What you need to do: Copy out exactly the lines that begin with the one containing "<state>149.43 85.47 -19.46" and continue until the last line of the material.

=-=-=-=-=

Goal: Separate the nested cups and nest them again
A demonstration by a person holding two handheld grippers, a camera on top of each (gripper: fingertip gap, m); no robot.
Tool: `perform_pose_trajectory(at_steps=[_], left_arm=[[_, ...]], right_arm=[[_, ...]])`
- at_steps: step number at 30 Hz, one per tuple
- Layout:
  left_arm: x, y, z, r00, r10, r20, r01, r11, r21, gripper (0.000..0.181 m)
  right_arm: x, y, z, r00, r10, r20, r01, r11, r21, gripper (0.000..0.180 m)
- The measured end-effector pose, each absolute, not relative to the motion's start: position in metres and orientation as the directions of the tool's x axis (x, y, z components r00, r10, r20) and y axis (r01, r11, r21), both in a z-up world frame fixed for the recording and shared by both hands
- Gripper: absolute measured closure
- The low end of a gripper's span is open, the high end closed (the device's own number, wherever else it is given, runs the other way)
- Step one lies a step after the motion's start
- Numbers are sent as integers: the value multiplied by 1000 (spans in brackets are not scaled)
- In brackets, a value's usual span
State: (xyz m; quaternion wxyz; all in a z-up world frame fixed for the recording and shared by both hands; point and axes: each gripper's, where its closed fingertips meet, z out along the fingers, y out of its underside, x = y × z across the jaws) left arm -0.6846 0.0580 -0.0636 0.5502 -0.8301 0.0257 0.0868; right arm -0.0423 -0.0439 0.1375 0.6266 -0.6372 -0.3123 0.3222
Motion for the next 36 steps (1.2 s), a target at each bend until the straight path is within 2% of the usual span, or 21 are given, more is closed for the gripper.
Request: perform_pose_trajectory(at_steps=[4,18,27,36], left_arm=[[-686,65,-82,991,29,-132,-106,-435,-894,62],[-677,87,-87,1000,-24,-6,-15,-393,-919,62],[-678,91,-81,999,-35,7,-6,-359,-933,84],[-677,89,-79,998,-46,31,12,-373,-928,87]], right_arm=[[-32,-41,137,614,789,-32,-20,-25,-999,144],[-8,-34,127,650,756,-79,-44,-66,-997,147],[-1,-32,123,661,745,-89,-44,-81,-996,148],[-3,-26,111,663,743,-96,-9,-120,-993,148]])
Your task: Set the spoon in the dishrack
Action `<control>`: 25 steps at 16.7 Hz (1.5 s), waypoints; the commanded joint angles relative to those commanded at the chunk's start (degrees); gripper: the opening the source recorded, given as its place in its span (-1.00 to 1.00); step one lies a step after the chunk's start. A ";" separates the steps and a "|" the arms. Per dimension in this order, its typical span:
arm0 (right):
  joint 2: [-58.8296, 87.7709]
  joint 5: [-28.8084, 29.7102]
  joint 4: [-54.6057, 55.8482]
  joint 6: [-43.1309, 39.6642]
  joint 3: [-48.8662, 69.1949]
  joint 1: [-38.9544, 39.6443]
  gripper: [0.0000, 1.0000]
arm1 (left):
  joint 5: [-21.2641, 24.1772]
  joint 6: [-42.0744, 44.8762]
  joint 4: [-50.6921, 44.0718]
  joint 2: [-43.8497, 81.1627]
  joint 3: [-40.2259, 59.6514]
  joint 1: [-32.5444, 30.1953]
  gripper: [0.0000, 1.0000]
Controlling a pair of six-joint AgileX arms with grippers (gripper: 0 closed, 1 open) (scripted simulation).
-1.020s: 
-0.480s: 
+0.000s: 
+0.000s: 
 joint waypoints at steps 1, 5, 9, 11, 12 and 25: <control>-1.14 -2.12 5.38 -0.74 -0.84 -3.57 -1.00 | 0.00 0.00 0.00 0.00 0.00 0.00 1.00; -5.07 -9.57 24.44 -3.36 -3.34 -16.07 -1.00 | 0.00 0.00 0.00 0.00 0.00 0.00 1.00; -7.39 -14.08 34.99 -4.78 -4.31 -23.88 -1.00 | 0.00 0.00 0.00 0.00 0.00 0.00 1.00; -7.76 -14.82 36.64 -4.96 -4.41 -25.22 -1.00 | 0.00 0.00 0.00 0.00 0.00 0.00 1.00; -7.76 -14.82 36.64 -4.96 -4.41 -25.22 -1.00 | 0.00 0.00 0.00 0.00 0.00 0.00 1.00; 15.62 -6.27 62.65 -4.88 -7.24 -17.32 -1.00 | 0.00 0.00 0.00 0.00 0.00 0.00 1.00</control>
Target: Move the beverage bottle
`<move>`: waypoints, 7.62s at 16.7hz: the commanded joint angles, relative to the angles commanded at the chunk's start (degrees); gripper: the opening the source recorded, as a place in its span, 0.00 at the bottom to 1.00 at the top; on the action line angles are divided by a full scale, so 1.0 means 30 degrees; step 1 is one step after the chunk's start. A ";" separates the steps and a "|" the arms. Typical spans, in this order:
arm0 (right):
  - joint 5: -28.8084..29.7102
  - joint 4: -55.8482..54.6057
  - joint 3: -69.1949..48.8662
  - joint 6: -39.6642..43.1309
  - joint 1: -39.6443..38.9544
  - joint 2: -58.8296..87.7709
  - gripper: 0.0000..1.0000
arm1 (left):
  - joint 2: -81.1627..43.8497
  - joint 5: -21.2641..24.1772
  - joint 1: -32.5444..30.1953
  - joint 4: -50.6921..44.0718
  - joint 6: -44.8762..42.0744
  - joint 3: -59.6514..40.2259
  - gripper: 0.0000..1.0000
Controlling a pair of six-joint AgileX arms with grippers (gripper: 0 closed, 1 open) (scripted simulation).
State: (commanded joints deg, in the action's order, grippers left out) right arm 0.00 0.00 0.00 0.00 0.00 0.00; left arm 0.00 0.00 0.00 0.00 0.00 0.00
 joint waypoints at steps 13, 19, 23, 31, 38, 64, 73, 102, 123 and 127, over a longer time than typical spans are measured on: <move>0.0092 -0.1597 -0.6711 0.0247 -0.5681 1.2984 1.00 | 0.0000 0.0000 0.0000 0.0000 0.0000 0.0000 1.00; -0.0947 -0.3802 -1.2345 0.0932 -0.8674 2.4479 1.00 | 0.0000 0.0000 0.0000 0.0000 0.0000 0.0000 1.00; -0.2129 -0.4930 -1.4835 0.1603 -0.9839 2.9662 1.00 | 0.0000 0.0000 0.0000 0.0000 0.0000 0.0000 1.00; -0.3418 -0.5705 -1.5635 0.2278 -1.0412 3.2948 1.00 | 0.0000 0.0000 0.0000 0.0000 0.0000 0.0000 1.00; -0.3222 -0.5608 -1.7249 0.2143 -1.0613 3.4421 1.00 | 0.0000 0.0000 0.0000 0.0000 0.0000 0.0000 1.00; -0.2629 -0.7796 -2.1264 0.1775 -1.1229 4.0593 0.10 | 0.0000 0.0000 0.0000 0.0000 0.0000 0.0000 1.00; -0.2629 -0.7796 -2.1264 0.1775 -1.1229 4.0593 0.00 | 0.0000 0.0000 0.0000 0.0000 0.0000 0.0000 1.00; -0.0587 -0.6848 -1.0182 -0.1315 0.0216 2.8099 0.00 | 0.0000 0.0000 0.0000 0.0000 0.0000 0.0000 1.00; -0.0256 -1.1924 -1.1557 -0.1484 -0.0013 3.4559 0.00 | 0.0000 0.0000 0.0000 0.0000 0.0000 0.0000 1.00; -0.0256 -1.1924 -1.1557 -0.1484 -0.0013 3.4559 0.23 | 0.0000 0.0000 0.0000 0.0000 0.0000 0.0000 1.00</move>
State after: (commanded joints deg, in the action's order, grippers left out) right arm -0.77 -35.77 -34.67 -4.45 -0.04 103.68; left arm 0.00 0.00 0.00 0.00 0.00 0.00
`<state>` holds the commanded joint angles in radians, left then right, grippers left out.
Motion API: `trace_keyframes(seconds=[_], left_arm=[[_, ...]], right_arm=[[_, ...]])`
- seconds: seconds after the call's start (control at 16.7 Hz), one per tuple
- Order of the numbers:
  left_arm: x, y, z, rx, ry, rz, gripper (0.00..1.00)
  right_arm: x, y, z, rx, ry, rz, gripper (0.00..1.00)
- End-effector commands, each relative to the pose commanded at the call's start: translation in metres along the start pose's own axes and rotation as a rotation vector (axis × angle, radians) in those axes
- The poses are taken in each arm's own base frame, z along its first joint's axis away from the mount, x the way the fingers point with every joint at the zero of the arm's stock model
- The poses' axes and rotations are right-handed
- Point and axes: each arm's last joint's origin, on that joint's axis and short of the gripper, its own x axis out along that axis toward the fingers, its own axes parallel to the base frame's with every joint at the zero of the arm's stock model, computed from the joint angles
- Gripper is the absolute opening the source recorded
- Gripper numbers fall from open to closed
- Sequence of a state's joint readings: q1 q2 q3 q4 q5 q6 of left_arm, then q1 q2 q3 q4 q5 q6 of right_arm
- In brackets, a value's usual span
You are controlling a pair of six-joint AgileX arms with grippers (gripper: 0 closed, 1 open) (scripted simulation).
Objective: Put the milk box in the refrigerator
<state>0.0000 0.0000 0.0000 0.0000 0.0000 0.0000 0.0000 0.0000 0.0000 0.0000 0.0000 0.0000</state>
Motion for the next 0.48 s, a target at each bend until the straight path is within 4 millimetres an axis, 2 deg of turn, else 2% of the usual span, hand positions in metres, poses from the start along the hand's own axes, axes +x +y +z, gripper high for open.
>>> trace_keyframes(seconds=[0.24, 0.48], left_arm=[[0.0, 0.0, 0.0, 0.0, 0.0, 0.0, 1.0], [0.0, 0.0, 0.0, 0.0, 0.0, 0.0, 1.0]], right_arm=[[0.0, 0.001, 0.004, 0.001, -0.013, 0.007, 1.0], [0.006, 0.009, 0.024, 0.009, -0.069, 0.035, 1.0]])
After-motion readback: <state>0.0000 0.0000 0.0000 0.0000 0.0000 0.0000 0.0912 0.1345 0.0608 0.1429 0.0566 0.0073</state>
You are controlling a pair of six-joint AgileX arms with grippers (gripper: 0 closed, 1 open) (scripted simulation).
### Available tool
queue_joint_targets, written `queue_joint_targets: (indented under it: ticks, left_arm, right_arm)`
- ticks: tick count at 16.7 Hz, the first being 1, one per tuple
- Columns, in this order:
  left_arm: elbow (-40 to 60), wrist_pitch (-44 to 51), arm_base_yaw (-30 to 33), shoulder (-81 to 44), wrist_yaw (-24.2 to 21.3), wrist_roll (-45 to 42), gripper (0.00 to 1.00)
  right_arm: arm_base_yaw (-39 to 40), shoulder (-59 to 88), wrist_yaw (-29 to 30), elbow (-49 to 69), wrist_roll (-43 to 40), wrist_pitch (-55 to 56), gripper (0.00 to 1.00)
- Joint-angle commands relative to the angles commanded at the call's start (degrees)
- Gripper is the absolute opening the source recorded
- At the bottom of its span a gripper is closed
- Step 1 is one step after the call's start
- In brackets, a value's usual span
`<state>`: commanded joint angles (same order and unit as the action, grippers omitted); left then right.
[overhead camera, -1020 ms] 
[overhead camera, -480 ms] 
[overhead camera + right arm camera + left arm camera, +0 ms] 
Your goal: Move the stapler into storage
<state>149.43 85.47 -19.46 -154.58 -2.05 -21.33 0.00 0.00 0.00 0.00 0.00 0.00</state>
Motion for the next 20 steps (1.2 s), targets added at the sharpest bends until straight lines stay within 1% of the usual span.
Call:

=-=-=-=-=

Answer to this exercise:
<state>149.43 85.47 -19.46 -154.58 -2.05 -21.33 0.00 0.00 0.00 0.00 0.00 0.00</state>
Motion for the next 20 steps (1.2 s), targets added at the sharpest bends until straight lines stay within 1% of the usual span.
Call:

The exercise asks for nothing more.